■ DESCRIPTION OF THE TASK ■
Here is a listing. Write it all out again exactly, but not its pictures.
DATA BLOCK START
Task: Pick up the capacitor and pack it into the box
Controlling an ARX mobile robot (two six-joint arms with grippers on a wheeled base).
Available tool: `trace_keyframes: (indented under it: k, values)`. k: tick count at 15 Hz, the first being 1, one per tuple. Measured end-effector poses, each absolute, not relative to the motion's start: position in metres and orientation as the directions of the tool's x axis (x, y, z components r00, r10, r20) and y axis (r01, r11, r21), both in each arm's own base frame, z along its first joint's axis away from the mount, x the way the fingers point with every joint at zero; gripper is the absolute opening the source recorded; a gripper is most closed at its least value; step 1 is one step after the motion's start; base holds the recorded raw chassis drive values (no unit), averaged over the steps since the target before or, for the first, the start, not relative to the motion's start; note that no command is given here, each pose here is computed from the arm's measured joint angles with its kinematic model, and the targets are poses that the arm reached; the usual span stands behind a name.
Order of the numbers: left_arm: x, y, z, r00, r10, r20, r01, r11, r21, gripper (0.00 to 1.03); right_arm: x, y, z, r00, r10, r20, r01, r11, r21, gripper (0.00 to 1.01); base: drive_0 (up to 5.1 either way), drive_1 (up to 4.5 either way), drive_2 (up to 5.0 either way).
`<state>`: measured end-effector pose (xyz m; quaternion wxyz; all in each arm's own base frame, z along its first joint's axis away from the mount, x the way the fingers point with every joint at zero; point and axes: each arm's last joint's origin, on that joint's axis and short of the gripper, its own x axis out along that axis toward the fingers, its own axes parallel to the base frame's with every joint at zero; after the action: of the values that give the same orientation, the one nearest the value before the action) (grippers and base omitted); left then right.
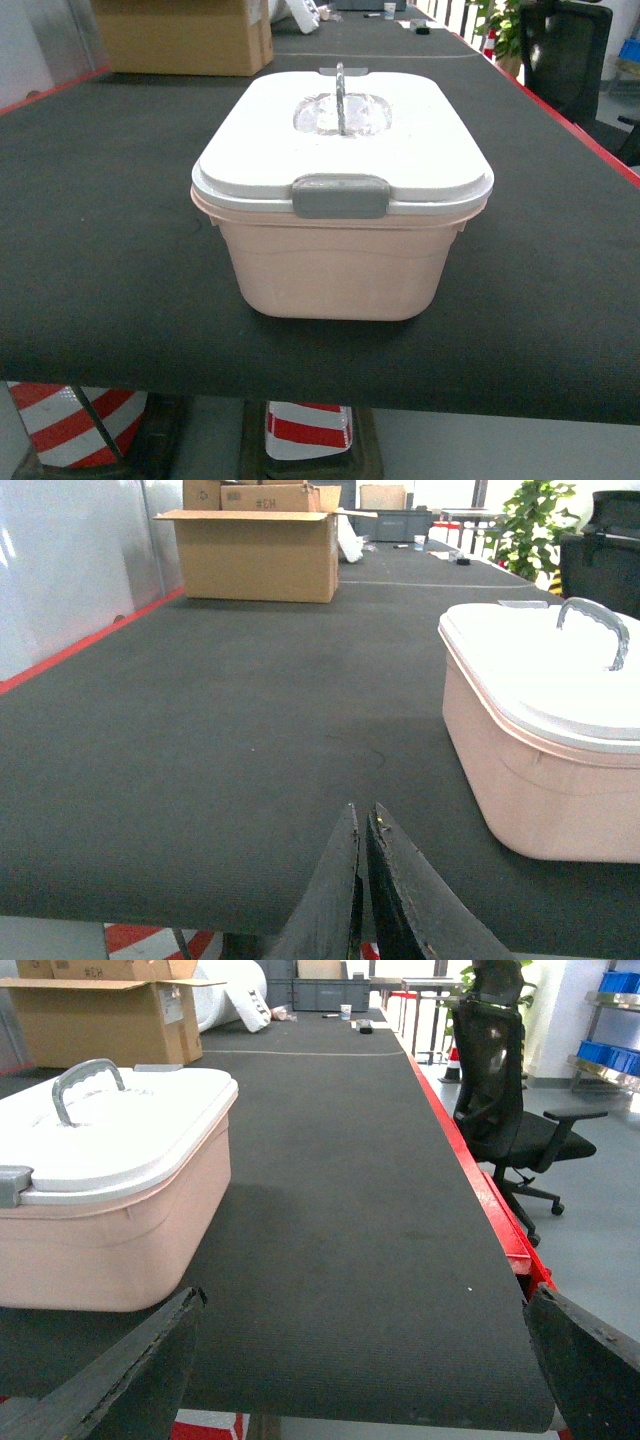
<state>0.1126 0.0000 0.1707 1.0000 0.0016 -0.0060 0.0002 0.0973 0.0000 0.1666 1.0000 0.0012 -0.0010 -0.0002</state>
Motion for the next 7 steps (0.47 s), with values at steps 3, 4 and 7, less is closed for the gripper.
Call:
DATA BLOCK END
■ THE ANSWER ■
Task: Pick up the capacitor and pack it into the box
Controlling an ARX mobile robot (two six-joint arms with grippers on a wheeled base).
Available tool: `trace_keyframes: (indented under it: k, values)`. k: tick count at 15 Hz, the first being 1, one per tuple. Measured end-effector poses, each absolute, not relative to the motion's start: position in metres and orientation as the directions of the tool's x axis (x, y, z components r00, r10, r20) and y axis (r01, r11, r21), both in each arm's own base frame, z along its first joint's axis away from the mount, x the way the fingers point with every joint at zero; gripper is the absolute opening the source recorded; a gripper is most closed at its least value; step 1 is one step after the motion's start; base holds the recorded raw chassis drive values (no unit), averaged over the steps since the target before or, for the first, the start, not relative to the motion's start; note that no command is given here, each pose here is computed from the arm's measured joint angles with its kinematic model, and the targets are poses that the arm reached; the usual span stands behind a name.
Order of the numbers: left_arm: x, y, z, r00, r10, r20, r01, r11, r21, gripper (0.00 to 1.03); right_arm: x, y, z, r00, r10, r20, r01, r11, r21, gripper (0.00 to 1.01); base: drive_0 (up to 5.1 either way), drive_1 (up to 4.5 either way), drive_2 (up to 5.0 either way).
`<state>`: measured end-effector pose (xyz m; quaternion wxyz; all in each arm's own base frame, z along its first joint's axis away from the mount, x the way the fingers point with every joint at zero; point and axes: each arm's last joint's origin, on that joint's axis and short of the gripper, its own x axis out along that axis toward the fingers, its own axes parallel to the base frame's with every joint at zero; after the action: of the values that give the same orientation, the one nearest the value before the action) (grippers and base omitted); left then right.
<state>0.1126 0.0000 0.1707 1.0000 0.0016 -0.0060 0.0002 0.0973 0.0000 0.1666 1.0000 0.0012 -0.0010 -0.0002</state>
Motion for the next 7 steps (0.47 s), with values at steps 3, 4 and 7, less is closed for the gripper.
Call:

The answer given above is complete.